*** Opening of Task data ***
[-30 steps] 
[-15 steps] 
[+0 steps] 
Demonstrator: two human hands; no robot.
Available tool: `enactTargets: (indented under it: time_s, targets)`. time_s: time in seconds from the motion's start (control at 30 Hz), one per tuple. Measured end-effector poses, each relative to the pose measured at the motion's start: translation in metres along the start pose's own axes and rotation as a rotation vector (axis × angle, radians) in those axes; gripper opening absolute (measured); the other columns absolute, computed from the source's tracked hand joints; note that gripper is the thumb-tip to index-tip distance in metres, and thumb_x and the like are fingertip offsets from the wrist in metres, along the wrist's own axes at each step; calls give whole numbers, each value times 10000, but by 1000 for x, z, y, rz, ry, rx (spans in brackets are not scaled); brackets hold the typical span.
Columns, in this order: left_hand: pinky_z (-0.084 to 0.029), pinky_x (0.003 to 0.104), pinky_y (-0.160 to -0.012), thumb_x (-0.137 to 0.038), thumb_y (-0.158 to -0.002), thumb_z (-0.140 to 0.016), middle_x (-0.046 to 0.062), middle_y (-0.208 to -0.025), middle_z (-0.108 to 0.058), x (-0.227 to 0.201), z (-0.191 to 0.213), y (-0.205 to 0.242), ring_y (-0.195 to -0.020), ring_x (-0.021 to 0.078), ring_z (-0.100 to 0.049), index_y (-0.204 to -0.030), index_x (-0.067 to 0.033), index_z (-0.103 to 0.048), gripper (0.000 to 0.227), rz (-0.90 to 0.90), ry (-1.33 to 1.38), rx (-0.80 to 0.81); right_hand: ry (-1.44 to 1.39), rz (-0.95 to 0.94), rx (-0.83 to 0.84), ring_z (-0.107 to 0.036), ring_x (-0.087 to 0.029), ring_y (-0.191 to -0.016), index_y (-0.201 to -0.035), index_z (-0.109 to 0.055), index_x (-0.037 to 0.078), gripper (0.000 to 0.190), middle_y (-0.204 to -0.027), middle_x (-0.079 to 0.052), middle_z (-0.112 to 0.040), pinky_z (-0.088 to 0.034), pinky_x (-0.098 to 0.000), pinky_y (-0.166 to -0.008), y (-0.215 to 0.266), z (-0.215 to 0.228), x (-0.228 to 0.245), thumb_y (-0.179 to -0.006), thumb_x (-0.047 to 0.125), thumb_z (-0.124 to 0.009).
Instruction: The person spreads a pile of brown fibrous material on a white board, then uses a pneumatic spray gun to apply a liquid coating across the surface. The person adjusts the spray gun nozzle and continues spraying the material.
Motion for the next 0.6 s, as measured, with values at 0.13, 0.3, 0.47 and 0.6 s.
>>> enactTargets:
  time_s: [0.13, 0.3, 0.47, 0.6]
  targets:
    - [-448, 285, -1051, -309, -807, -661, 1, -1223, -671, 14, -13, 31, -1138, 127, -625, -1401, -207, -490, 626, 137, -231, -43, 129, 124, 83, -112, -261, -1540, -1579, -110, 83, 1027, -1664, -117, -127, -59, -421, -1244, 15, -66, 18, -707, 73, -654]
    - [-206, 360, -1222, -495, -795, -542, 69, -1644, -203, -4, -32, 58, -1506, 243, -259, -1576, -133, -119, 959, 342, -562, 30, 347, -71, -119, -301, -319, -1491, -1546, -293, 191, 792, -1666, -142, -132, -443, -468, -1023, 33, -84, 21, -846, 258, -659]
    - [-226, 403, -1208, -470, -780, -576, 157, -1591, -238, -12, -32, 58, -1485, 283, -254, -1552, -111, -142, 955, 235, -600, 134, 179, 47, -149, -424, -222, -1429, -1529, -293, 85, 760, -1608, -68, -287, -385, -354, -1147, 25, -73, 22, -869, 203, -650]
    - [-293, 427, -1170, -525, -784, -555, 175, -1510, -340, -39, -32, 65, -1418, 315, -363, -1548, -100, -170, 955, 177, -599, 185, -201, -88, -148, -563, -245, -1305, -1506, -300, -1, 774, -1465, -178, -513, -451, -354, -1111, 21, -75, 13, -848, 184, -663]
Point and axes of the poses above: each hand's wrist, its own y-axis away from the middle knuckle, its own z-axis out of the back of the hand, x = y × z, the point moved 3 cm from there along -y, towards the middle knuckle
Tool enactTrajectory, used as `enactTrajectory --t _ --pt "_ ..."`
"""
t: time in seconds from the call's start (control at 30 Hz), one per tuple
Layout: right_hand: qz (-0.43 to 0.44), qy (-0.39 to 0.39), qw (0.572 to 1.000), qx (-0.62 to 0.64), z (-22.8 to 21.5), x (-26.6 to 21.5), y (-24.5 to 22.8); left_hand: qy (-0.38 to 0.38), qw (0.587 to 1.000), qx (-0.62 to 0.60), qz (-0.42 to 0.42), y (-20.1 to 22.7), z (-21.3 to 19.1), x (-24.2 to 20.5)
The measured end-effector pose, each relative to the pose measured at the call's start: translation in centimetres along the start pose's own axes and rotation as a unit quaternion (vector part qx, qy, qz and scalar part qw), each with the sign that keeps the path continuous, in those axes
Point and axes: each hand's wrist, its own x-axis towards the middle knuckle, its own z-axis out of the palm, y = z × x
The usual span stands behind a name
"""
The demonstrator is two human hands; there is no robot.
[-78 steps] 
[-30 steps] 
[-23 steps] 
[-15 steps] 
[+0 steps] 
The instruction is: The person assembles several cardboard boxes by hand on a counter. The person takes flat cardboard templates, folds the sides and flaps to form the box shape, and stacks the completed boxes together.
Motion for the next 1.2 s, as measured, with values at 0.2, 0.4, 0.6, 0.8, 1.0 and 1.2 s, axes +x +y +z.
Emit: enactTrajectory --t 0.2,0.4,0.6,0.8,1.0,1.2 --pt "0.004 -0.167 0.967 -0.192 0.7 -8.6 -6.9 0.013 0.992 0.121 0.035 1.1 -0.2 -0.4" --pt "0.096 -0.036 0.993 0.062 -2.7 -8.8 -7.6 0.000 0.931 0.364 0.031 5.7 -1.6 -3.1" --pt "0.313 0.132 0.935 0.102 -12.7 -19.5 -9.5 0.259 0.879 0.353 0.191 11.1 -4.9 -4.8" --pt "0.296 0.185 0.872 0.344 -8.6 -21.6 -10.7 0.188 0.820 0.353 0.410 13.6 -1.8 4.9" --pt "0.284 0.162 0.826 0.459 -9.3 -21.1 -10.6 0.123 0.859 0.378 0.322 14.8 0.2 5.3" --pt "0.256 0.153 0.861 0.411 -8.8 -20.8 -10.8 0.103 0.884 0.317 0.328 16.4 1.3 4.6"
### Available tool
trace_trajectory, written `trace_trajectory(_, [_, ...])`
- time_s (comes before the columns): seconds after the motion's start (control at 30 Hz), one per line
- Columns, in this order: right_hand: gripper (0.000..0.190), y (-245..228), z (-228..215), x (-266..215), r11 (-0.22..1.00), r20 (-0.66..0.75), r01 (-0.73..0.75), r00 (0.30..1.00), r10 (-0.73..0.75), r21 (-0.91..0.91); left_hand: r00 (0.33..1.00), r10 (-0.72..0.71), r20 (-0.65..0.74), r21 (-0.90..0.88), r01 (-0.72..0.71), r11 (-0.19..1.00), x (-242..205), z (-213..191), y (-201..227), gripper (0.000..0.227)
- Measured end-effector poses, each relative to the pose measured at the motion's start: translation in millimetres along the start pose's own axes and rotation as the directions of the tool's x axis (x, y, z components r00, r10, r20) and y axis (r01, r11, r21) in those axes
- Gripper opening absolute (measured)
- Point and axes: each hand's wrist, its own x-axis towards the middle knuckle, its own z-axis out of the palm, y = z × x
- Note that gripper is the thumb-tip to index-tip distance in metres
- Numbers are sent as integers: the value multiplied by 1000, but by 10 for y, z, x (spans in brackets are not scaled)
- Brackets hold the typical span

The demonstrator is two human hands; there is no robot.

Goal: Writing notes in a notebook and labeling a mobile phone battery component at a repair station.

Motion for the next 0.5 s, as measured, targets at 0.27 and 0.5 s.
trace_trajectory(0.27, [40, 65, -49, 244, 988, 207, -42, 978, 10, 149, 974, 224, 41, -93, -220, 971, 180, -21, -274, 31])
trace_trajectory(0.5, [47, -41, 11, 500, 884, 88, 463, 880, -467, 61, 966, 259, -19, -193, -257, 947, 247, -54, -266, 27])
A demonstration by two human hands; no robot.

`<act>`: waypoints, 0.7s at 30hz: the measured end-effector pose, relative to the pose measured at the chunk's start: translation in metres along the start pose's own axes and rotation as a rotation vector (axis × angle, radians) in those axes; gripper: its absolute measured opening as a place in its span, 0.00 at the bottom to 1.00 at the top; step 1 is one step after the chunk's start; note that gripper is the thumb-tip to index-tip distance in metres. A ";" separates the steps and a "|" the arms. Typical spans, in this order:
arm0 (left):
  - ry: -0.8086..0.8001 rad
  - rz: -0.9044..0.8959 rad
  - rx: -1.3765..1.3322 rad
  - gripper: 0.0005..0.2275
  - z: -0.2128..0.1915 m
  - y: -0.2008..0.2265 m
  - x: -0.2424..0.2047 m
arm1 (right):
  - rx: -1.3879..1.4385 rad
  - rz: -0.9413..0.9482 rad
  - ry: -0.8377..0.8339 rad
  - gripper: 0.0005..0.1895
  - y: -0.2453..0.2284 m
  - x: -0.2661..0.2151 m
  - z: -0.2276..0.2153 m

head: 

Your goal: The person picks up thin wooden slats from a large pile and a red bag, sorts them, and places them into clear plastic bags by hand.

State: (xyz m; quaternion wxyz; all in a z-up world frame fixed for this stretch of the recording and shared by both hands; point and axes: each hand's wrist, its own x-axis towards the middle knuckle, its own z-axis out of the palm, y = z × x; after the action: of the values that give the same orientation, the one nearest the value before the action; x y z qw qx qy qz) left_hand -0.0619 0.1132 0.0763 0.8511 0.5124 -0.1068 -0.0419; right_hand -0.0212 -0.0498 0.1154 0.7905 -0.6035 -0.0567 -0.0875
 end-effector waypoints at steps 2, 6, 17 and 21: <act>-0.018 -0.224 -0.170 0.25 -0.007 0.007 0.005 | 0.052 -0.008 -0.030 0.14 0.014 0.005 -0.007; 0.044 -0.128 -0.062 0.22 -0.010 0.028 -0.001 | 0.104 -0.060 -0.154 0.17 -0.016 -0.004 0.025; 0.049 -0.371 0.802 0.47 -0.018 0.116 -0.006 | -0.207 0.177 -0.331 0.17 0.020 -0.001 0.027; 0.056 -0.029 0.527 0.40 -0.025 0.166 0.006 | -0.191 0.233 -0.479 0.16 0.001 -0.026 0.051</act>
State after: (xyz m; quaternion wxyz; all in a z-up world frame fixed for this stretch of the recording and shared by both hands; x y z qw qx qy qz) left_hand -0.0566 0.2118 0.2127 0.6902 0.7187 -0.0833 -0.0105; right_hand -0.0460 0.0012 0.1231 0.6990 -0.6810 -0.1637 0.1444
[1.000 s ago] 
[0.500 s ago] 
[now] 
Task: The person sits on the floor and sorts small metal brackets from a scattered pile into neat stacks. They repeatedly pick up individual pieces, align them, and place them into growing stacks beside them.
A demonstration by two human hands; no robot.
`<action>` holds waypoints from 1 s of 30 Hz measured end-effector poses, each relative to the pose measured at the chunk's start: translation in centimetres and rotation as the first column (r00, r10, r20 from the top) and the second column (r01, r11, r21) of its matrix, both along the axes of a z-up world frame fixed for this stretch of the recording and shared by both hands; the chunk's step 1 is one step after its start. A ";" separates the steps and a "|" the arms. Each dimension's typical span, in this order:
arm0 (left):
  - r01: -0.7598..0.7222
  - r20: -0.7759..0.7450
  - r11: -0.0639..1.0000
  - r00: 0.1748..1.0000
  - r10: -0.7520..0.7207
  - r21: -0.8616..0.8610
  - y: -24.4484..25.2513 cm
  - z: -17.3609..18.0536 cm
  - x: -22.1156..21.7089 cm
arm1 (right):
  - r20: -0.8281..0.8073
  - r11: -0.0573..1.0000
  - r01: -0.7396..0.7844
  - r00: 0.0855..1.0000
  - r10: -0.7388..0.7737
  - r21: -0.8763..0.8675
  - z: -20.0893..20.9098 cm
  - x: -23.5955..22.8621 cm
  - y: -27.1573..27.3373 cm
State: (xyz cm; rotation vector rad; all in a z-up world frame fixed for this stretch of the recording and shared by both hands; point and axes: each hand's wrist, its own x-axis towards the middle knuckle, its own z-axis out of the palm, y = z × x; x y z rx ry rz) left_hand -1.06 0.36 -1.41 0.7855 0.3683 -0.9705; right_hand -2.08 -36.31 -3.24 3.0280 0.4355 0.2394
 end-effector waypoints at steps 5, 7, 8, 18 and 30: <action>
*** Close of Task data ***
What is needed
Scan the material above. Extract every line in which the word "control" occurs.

Response to this exercise
Available tool: `enactTargets: (indented under it: time_s, targets)`. time_s: time in seconds from the motion's start (control at 30 Hz), one per tuple. Measured end-effector poses, each relative to the pose measured at the motion's start: translation in metres along the start pose's own axes and rotation as a rotation vector (axis × angle, radians) in those axes; gripper opening absolute (measured); the other columns absolute, computed from the source's tracked hand joints; note that gripper is the thumb-tip to index-tip distance in metres, and thumb_x and the like are fingertip offsets from the wrist in metres, along the wrist's own axes at each step; calls give whole numbers, each value times 10000, but by 1000 for x, z, y, rz, ry, rx (spans in brackets are not scaled); brackets hold the typical span.
t: time in seconds from the call's start (control at 30 Hz), one per tuple
- time_s (comes before the columns): seconds after the motion's start (control at 30 Hz), one per line

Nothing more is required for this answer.